From: Ingo Molnar <mingo@...>
Subject: Re: [patch] scsi: fix crash in gdth_timeout()
Date: Oct 15, 3:27 pm 2007
* Boaz Harrosh wrote:
> > Honestly, the driver is probably rarely run by people that lack the
> > hardware, I bet...
>
> It was all "flight by instruments only". I called for HW testers and
> none came forward. All these changes, apart from "successful downgrade
> to messy" where also needed in order to push important changes to
> scsi.
>
> But a little bird said that QEMU might simulate this HW. SO I guess it
> is QEMU time for me.
heh. Incidentally i was thinking about using KVM for automated testing.

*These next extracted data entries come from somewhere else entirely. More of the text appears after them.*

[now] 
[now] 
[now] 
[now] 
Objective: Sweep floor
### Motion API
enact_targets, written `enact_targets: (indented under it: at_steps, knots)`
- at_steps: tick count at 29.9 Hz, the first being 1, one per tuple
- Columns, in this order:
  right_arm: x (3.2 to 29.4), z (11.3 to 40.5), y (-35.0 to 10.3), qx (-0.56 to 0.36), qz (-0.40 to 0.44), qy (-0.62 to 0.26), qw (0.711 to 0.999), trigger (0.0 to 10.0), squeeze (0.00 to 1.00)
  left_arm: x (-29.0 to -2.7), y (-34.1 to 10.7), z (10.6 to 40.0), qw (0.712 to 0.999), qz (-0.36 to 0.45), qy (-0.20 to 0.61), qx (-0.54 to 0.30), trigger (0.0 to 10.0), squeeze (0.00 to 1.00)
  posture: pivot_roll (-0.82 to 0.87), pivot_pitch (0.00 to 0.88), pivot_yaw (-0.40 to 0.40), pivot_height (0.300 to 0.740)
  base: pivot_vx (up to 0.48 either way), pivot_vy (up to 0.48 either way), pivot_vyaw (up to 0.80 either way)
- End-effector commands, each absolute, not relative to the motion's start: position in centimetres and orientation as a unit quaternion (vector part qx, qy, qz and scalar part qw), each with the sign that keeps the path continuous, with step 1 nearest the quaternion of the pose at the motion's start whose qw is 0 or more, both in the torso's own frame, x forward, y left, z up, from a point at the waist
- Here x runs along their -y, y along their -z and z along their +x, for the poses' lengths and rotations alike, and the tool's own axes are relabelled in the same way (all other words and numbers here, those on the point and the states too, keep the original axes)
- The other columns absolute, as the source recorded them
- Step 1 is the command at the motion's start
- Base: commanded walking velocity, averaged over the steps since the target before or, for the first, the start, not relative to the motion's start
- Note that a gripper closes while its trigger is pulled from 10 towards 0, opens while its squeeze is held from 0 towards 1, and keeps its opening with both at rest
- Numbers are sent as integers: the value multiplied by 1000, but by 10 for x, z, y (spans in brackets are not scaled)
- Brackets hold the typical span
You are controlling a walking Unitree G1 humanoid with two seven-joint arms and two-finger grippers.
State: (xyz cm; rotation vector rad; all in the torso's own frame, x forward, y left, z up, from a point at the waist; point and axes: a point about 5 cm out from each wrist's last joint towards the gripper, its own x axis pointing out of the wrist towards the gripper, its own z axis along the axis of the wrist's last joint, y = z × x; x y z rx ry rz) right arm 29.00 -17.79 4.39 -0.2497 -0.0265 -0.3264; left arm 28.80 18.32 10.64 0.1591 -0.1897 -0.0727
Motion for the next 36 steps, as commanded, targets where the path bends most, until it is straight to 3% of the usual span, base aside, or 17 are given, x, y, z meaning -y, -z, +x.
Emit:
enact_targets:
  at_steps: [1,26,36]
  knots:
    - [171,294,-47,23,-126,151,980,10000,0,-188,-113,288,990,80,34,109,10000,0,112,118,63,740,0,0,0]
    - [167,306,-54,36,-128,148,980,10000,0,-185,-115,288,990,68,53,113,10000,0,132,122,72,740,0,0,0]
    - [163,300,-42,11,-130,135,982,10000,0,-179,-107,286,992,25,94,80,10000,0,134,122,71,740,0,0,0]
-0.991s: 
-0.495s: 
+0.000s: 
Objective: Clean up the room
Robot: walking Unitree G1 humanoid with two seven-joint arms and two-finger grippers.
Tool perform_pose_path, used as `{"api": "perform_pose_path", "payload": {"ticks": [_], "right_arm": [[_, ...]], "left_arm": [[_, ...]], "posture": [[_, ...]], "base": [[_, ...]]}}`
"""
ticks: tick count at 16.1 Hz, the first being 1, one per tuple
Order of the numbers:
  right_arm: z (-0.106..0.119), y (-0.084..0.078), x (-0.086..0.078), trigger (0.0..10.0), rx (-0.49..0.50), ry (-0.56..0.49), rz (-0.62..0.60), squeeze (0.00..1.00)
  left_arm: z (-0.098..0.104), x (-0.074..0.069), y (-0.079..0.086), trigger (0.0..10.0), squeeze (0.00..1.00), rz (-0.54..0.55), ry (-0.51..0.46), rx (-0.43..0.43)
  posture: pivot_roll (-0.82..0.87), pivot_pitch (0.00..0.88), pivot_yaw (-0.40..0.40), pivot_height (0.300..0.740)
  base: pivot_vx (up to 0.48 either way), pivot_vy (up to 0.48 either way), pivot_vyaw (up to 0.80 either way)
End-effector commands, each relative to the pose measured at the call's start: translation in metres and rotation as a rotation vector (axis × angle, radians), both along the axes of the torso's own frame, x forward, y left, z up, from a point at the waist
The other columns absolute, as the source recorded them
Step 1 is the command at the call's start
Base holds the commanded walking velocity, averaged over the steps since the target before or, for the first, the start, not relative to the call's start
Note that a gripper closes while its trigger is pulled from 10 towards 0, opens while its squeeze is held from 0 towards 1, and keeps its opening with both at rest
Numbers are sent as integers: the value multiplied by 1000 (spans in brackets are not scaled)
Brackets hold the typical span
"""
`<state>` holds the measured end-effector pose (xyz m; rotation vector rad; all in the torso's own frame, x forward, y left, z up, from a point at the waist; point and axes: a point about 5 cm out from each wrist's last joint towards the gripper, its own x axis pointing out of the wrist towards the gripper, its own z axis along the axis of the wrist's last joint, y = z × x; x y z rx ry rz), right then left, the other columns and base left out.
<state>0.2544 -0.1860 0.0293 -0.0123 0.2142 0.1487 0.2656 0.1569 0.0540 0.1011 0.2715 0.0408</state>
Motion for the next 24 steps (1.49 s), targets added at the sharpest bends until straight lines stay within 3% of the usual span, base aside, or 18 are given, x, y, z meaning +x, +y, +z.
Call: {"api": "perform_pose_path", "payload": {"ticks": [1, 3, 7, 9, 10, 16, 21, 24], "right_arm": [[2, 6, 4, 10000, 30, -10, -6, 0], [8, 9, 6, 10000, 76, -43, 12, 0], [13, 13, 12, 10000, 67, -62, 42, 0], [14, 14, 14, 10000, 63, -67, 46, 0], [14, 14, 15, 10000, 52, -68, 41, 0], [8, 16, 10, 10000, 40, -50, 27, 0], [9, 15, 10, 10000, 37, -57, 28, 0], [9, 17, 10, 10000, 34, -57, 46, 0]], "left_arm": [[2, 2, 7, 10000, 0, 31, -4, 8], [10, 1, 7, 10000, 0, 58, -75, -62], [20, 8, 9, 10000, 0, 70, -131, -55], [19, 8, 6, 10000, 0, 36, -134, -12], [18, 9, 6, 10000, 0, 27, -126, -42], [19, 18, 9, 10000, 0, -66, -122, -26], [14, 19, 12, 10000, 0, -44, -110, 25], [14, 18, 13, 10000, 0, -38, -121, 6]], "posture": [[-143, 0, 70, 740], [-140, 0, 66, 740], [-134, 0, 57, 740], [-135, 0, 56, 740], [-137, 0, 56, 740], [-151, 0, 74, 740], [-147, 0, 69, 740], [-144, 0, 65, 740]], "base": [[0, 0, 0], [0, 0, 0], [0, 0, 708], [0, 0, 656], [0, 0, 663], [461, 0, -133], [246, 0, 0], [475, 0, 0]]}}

Important pieces of hardware should get an in-KVM simulator/emulator,
that way developers who do not own that hardware can do functionality
testing too. So basically the highest-quality drivers would have an
"inverse driver" in KVM, which simulates the hardware. (that model is
evidently useful to the hardware maker even for new hardware: it can
then also be used to test the Linux compatibility and Linux performance
of future planned releases of the hardware, etc.)
Ingo
-
From: Linus Torvalds <torvalds@...>
Subject: Re: [patch] scsi: fix crash in gdth_timeout()
Date: Oct 15, 3:38 pm 2007
On Mon, 15 Oct 2007, Ingo Molnar wrote:
>
> heh. Incidentally i was thinking about using KVM for automated testing.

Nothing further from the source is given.